Dysregulated Hypoxia-Inducible Factor Signaling in the Aging Lung
This review paper looks at what is known of hypoxia-inducible factor (HIF) signaling in the aging of lung tissue, with a particular focus on the burden of cellular senescence as a measure of age-related dysfunction. In the view of these researchers, chronic expression of HIF with age promotes cellular senescence. Why HIF expression becomes dysregulated with age is one of many questions that are hard to answer; it takes a great deal of effort to trace the chain of cause and consequence that leads to any given alteration in gene expression, and in near all cases the long and winding connection to some fundamental causative mechanism of aging has not been definitively established.
Hypoxia-inducible factor (HIF) is a key transcriptional mediator of cellular responses to low oxygen, which regulates lung physiology and pathogenesis. It is a central regulator of hypoxic adaptation in lung tissues and plays a dual role in maintaining homeostasis and driving pathological processes. At low levels, hypoxia induced activation of HIF is hormetic, triggering adaptive cellular responses that enhance stress resistance and longevity.
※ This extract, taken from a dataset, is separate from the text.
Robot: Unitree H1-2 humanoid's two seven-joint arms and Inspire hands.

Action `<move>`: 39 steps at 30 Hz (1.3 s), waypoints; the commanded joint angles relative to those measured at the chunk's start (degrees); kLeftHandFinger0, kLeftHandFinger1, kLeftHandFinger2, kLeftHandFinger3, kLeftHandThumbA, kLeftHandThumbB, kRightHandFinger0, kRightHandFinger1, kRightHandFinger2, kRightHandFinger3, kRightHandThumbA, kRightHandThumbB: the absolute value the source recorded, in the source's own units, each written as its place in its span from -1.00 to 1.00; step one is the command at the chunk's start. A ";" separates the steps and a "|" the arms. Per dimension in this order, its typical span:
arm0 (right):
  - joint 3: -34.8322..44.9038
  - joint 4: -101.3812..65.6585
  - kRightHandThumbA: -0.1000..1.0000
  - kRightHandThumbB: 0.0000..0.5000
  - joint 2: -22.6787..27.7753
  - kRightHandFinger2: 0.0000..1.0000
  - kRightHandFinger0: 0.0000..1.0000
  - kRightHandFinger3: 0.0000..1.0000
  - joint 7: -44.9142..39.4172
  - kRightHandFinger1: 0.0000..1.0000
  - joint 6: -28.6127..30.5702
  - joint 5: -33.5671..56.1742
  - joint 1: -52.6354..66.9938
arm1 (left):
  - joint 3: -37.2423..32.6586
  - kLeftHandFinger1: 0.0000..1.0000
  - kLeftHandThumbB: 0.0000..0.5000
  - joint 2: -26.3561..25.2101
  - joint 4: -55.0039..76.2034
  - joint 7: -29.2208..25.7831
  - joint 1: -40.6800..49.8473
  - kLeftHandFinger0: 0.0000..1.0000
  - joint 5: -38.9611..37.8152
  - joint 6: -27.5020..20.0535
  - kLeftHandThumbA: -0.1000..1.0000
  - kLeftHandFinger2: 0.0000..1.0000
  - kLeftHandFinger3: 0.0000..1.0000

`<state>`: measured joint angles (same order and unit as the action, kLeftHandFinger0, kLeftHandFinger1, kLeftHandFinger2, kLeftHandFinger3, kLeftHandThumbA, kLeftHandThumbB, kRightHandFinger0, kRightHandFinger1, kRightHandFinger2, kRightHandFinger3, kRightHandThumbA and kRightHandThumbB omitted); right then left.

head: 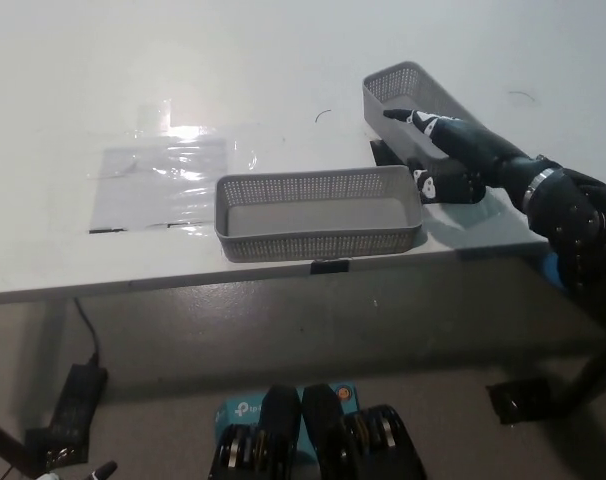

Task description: The robot uses its right hand to pick up the grey box kept on the middle on the desk and place it on top of another box next to it in a right angle

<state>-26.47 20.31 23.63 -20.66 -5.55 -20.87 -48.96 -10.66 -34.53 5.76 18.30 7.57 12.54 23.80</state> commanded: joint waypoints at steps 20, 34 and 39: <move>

However, excessive or prolonged HIF activation skews this adaptive response, fostering fibrosis, inflammation, and disease progression.
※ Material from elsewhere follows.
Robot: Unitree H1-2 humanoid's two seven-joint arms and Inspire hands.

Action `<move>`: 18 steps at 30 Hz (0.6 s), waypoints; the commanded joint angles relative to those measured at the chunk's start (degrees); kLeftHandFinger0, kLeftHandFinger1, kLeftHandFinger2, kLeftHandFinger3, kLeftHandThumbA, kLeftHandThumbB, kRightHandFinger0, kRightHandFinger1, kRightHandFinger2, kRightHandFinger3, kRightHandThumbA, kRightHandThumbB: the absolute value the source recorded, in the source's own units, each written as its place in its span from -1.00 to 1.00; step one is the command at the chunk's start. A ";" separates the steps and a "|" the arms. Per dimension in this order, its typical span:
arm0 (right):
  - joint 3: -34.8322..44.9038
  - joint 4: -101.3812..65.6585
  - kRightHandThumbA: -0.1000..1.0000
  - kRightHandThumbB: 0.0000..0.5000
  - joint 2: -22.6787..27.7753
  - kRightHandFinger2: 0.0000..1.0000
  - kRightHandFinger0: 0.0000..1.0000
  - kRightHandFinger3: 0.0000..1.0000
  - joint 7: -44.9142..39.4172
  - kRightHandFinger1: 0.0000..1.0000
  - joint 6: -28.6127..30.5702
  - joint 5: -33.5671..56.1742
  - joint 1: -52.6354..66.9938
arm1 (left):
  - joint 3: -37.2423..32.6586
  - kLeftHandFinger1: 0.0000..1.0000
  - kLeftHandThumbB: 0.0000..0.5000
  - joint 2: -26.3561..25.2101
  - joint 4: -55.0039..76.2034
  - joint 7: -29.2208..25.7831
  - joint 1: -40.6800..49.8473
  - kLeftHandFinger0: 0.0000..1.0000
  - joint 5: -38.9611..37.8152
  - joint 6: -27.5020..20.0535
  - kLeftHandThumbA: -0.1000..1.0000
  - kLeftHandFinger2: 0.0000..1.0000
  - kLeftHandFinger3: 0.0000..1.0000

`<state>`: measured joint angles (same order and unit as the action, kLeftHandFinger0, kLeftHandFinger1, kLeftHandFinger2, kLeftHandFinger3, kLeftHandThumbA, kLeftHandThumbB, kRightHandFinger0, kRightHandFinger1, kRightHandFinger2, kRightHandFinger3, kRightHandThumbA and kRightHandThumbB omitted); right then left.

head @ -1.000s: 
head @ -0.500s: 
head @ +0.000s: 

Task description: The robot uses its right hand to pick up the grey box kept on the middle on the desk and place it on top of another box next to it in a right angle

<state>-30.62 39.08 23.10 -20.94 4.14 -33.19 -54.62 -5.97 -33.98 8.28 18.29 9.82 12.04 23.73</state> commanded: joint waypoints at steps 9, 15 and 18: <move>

During normal aging, HIF maintains oxygen homeostasis, regulates mitochondrial activity, and supports adaptive stress responses in lung tissues. With advancing age, HIF signaling efficiency declines, leading to reduced stress tolerance and impaired repair mechanisms in lung cells. Chronic HIF dysregulation in aging lungs has been linked to increased oxidative stress, senescence induction, and pro-inflammatory signalling. In the lungs, HIF is also essential for oxygen homeostasis and adaptation to hypoxic environments. Beyond its role in oxygen sensing, HIF modulates cellular metabolism, inflammation, and senescence pathways, directly influencing lung aging.
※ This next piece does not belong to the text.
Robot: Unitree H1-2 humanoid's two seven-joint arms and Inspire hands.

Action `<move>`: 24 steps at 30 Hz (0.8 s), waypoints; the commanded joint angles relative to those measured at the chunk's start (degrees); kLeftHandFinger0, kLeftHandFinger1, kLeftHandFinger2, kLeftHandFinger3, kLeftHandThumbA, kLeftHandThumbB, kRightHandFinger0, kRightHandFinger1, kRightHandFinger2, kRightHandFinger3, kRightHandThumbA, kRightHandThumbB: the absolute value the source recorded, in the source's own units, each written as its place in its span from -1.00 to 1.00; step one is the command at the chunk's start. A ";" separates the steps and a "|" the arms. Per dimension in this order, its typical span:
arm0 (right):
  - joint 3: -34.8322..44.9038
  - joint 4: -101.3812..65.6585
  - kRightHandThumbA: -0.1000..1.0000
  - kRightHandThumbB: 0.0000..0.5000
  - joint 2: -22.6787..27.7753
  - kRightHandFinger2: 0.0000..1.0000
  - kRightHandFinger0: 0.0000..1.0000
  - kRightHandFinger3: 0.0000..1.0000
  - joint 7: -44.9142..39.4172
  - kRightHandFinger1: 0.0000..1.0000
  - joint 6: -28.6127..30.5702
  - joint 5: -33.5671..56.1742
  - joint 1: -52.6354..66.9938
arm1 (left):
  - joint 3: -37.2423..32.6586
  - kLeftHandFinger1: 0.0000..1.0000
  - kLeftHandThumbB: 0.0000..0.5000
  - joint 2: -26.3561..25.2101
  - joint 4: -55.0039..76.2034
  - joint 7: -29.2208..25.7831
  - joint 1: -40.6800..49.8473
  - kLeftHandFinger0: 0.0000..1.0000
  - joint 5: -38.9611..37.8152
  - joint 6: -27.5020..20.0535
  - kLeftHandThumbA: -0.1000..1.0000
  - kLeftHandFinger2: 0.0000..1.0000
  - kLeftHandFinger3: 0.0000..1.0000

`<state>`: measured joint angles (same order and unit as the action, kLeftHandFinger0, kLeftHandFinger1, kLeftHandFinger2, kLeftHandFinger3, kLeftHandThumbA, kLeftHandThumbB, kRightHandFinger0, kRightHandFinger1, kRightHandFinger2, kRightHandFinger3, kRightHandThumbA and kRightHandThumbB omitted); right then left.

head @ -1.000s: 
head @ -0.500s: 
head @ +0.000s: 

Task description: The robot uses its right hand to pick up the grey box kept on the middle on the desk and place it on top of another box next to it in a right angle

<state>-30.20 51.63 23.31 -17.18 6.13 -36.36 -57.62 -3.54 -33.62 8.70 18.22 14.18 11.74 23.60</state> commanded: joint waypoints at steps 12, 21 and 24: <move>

Recent studies indicate that HIF and cellular senescence interact at multiple levels, where HIF can both induce and suppress senescence, depending on cellular conditions. While transient HIF activation supports tissue repair and stress resistance, chronic dysregulation exacerbates pulmonary pathologies. Emerging evidence suggests that targeting HIF and senescence pathways could offer new therapeutic strategies to mitigate age-related lung diseases. This review explores the intricate crosstalk between these mechanisms, shedding light on how their interplay influences pulmonary aging and disease progression.